Multiple functional derivatives

[twoform]

Hi all,

Long time stalker, first time poster. I've finally got stumped by something not already answered (as far as I can tell) around here. I'm trying to make sense of double functional derivatives: specifically, I would like to understand expressions like

$$\int dx \frac{\delta^2}{\delta \phi(x) \delta \phi(x)} \Psi[\phi]$$.

What can happen is that taking one derivative gives me an expression with a $$\phi(x)$$ sitting in front of $$\Psi$$, and then I'm not sure how to act with the second functional, since I now have something like a function times a functional; the naive approach gives me a bunch of delta functions. For example, for a Gaussian

$$\Psi[\phi] = exp \left[ -\frac{1}{2} \int dx' \phi(x') \phi(x') \right]$$

the first derivative is

$$\frac{\delta \Psi}{\delta \phi(x)} = \left[ -\int dx' \delta(x-x') \phi(x') \right] \Psi = - \phi(x) \Psi$$.

Now naively

$$\frac{\delta^2 \Psi}{\delta \phi(x) \delta \phi(x)} = \frac{\delta \phi(x)}{\delta \phi(x)} \Psi + \phi(x) \frac{\delta \Psi}{\delta \phi(x)}$$

but the first term is just $$\delta(0)$$! Which is even worse when I then try to integrate this over dx.

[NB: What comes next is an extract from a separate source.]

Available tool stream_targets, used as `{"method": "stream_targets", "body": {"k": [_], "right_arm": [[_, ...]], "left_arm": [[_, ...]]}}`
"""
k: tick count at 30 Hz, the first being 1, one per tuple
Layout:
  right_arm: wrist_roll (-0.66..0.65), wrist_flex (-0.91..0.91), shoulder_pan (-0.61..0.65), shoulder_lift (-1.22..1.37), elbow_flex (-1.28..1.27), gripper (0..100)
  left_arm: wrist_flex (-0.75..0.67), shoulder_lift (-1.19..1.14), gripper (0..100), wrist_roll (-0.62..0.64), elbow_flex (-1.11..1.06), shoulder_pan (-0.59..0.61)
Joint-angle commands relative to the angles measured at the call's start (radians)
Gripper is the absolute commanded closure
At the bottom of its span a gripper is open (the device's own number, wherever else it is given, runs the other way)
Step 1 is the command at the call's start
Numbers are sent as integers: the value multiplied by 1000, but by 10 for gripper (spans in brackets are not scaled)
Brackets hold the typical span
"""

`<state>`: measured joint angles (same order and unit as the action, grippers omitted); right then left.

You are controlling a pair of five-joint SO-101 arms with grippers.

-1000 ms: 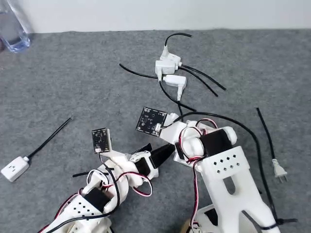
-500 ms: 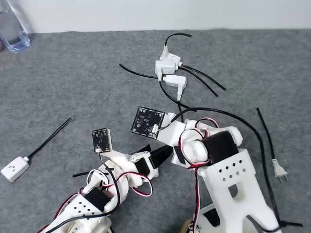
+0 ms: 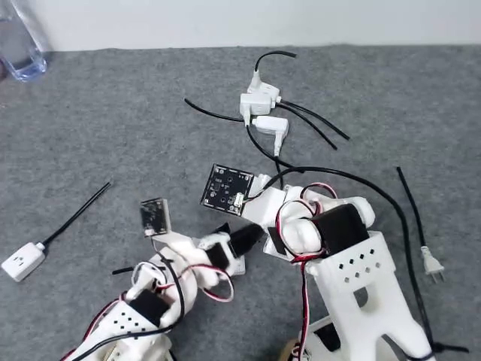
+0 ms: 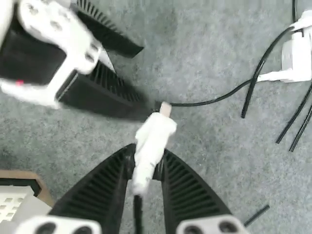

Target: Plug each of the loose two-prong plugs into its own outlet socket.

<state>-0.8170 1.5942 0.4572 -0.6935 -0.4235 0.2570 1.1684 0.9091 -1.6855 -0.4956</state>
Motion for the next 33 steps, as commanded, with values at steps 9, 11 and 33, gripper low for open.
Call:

So, my guess is that I'm supposed to instead treat the functional derivative as a partial derivative when there's some function of $$\phi(x)$$ sitting in front of the functional. But I

a. don't know if this is true
b. don't know why it should be true.

Any help appreciated!

Thanks,
Dan

 

[jvicens]

Hello Dan,

Thank you for your post and for bringing up this interesting problem. I can definitely understand your confusion with double functional derivatives. Let me try to explain this concept to you in a simple and clear manner.

First, let's define what a functional derivative is. A functional derivative is a generalization of the concept of a derivative to functions of multiple variables. In simple terms, it is the rate of change of a functional with respect to its argument. In your example, \Psi[\phi] is the functional and \phi(x) is the argument.

Now, when we take the first functional derivative of \Psi[\phi], we are essentially treating \phi(x) as a variable and taking the derivative with respect to it. This gives us \frac{\delta \Psi}{\delta \phi(x)} = - \phi(x) \Psi. This means that for every value of \phi(x), we have a corresponding value for the functional \Psi[\phi].

But when we take the second functional derivative, we are essentially taking the derivative of \frac{\delta \Psi}{\delta \phi(x)} with respect to \phi(x) again. This is where your confusion arises. The key thing to remember here is that \frac{\delta \Psi}{\delta \phi(x)} is not just a function, but a functional. So when we take the derivative of a functional with respect to its argument, we get another functional. This is why the first term in your naive approach is \delta(0), as you correctly pointed out.

To avoid this confusion, we can treat the functional derivative as a partial derivative when there is a function of \phi(x) sitting in front of the functional. This is because in this case, we are essentially taking the derivative of a function with respect to one of its variables. In your example, the function in front of the functional is just \phi(x), so we can treat the functional derivative as a partial derivative and get the correct result.

I hope this explanation helps clear up your confusion. If you have any further questions, please feel free to ask. Keep up the good work in your studies!